Once you've completed this step, your screen should look like this, although the name of the role will be different:
- As shown in the following screenshot, the optional Network section lets you pick the Amazon Virtual Private Cloud (VPC) where the instance will be launched. This is useful when you need tight control over network flows from and to the instance, for example, to deny it access to the internet. Let's not use this feature here:
- The optional Git repositories section lets you add one or more Git repositories that will be automatically cloned on the notebook instance when it's first created. You can select any public Git repository, or select one from a list of repositories that you previously defined in Amazon SageMaker: the latter can be done under Git repositories in the Notebook section of the left-hand vertical menu.
Let's clone one of my repositories to illustrate, and enter its name as seen in the following screenshot. Feel free to use your own!

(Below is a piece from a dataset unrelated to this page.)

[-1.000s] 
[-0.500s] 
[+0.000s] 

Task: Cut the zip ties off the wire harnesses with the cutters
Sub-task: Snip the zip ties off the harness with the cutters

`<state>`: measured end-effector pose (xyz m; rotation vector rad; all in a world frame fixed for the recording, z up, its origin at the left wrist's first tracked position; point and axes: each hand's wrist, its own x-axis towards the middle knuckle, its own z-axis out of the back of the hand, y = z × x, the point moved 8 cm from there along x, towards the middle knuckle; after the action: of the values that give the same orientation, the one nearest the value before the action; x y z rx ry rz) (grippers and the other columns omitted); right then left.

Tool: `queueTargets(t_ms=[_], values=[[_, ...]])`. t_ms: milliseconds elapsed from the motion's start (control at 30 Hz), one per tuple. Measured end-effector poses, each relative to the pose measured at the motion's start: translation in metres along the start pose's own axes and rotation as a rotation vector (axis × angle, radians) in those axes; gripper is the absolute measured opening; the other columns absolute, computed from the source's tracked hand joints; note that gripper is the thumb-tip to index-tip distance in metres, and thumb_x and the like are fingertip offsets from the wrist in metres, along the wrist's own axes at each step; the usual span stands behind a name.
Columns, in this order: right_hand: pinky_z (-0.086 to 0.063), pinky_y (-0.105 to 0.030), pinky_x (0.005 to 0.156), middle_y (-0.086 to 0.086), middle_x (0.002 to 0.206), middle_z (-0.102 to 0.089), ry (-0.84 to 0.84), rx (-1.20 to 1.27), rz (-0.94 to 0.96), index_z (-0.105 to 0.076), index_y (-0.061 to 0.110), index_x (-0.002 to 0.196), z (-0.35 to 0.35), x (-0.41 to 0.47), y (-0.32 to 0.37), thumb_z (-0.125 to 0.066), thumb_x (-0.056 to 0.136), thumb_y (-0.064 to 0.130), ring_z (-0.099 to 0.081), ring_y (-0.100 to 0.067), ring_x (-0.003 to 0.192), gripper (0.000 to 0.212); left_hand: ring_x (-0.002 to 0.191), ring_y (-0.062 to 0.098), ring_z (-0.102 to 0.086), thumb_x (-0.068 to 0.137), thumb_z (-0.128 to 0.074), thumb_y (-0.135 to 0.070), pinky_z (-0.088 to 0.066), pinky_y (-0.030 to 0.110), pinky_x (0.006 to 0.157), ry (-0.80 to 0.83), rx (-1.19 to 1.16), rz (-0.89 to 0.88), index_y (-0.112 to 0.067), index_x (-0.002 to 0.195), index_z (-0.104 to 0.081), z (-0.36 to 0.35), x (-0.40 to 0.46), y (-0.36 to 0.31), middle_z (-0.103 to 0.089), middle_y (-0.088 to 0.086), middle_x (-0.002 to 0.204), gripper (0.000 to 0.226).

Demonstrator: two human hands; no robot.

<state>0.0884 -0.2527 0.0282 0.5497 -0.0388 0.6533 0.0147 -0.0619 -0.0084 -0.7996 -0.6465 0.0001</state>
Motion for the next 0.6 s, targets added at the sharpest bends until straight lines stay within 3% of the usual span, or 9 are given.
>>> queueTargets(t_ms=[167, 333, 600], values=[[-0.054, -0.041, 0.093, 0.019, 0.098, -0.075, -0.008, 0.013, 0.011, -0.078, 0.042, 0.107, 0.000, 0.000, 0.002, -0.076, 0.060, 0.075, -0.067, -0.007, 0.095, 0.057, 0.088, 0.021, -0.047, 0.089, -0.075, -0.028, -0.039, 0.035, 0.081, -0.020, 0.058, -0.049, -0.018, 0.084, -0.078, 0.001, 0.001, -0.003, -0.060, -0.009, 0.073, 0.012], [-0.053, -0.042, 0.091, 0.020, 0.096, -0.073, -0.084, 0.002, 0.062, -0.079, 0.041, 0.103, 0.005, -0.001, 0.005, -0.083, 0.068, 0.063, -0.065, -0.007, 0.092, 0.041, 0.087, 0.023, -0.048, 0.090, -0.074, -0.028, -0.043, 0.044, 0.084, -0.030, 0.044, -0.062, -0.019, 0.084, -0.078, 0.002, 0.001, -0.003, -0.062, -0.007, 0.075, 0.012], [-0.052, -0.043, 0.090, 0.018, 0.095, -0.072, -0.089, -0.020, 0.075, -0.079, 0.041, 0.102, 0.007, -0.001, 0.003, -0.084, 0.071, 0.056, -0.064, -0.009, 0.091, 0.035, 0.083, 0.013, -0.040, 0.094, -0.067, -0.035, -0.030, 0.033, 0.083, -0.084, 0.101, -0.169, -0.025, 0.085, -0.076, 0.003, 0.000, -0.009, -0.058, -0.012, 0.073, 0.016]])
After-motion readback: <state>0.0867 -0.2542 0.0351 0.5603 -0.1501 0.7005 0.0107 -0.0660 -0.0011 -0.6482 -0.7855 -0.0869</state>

- Last but not least, the optional Tags section lets us tag notebook instances. It's always good practice to tag AWS resources, as this makes it much easier to manage them later on. Let's add a couple of tags.
- As shown in the following screenshot, let's click on Create notebook instance:
Under the hood, SageMaker fires up a fully managed Amazon EC2 instance, using an Amazon Machine Image (AMI) preinstalled with Jupyter, Anaconda, deep learning libraries, and so on. Don't look for it in the EC2 console, you won't see it.

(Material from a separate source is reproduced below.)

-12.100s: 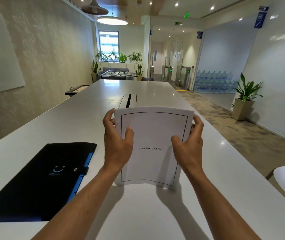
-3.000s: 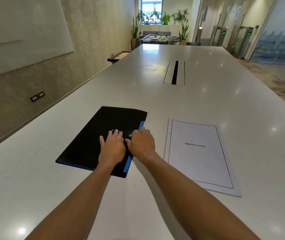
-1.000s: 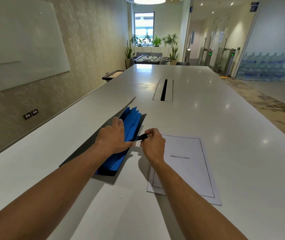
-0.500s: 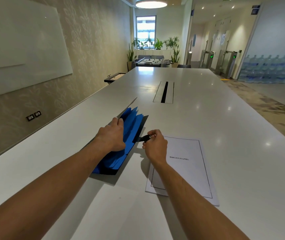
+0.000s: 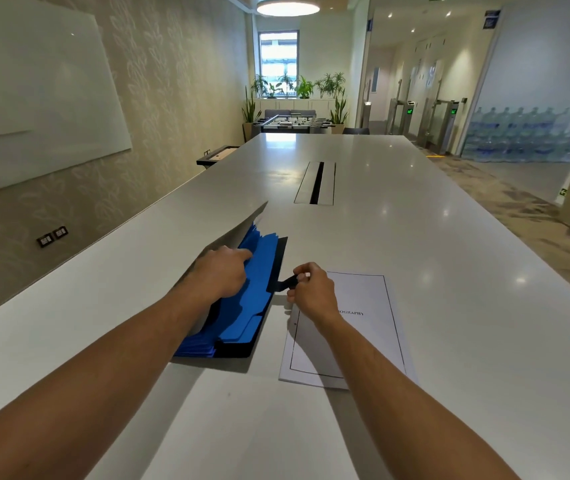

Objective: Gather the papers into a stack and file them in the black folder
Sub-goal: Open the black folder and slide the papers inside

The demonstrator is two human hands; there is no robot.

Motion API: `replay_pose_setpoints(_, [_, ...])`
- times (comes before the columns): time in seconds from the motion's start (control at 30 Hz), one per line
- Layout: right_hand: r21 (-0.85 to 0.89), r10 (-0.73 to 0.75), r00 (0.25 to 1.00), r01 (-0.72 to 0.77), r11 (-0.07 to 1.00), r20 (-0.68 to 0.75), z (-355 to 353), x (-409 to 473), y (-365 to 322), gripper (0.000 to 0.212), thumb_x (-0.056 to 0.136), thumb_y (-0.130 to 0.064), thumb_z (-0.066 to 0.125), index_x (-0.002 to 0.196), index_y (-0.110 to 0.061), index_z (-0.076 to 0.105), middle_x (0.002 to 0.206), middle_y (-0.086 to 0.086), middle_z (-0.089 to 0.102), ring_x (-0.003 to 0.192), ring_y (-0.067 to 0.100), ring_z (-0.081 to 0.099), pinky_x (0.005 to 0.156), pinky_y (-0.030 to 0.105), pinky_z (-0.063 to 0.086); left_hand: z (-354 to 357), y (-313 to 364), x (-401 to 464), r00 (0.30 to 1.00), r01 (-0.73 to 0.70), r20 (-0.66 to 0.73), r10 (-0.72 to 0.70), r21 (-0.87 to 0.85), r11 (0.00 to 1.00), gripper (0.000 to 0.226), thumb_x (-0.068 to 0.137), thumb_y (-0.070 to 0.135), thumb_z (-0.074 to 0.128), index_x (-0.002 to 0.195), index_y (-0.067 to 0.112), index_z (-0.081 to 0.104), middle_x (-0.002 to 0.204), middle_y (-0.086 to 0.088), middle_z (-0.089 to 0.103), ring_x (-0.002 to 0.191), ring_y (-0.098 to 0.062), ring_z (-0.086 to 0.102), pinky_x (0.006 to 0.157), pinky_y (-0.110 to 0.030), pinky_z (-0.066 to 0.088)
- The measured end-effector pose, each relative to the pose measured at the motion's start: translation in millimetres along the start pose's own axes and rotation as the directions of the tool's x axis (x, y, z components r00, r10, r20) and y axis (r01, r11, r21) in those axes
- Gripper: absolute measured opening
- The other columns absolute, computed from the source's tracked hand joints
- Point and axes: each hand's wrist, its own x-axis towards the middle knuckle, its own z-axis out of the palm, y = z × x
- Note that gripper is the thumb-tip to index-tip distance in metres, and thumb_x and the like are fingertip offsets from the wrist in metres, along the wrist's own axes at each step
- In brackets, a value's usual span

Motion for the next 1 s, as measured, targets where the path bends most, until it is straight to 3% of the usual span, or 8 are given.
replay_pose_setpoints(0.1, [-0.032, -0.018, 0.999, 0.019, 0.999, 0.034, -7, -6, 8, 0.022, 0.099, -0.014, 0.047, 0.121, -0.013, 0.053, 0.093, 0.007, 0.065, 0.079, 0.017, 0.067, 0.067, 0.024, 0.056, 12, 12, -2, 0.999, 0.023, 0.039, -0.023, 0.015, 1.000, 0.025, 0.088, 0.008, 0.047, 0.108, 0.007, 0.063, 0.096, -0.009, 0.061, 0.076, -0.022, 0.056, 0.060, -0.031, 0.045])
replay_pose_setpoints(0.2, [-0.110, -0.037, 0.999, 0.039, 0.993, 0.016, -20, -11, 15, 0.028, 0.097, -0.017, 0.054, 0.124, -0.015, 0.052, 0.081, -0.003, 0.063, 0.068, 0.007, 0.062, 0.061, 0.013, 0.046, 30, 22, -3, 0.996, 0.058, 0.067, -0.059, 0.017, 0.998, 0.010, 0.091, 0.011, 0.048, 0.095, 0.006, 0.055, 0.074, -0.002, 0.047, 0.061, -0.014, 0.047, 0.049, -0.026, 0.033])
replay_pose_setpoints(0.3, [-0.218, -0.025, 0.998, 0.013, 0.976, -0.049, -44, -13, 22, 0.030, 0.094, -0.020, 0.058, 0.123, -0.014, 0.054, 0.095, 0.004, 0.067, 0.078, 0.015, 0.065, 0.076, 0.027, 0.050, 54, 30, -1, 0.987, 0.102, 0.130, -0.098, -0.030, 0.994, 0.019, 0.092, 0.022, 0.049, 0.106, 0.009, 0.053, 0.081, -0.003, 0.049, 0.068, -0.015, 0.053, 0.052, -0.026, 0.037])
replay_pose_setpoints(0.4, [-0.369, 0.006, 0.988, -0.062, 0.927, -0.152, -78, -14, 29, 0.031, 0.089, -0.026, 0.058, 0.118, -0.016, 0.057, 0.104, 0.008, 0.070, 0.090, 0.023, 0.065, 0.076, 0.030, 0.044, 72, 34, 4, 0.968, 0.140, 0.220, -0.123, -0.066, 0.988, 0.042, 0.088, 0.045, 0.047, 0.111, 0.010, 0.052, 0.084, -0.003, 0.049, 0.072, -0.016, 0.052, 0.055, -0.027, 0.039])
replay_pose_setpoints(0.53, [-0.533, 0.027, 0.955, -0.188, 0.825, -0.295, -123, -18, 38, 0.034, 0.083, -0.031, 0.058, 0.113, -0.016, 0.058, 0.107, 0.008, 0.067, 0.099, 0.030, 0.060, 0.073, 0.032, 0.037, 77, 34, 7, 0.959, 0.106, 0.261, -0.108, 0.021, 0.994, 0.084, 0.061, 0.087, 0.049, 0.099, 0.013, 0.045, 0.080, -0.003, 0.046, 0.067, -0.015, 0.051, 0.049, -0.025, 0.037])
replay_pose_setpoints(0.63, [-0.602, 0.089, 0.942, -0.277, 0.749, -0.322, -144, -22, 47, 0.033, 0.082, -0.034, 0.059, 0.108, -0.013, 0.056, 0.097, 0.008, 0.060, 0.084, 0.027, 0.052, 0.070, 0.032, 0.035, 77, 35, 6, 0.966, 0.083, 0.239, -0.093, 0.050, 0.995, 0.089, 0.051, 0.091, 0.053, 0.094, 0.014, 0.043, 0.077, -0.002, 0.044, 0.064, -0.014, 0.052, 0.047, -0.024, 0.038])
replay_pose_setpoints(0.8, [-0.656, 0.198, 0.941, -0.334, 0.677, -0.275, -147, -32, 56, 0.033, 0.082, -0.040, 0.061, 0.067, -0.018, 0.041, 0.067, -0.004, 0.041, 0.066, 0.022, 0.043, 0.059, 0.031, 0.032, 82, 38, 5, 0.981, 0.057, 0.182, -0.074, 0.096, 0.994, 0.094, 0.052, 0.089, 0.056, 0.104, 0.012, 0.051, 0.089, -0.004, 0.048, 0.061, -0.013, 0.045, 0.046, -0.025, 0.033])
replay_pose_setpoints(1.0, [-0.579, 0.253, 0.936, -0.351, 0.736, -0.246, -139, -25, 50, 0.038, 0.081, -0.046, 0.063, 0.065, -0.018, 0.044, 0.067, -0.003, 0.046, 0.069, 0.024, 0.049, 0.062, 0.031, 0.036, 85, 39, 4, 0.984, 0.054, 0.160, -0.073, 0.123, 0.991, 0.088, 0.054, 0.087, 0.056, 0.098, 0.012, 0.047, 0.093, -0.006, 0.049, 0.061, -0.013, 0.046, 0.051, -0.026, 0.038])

- Five to ten minutes later, the instance is in service, as shown in the following screenshot. Let's click on Open JupyterLab:
We'll jump straight into Jupyter Lab. As shown in the following screenshot, we see in the left-hand panel that the repository has been cloned. In the Launcher panel, we see the many conda environments that are readily available for TensorFlow, PyTorch, Apache MXNet, and more:
The rest is vanilla Jupyter, and you can get to work right away!
Stopping a notebook instance is identical to stopping an Amazon EC2 instance: storage is persisted until the instance is started again.
When a notebook instance is stopped, you can then delete it: the storage will be destroyed, and you won't be charged for anything any longer.
If you're going to use this instance to run the examples in this book, I'd recommend stopping it and restarting it. This will save you the trouble of recreating it again and again, your work will be preserved, and the costs will really be minimal.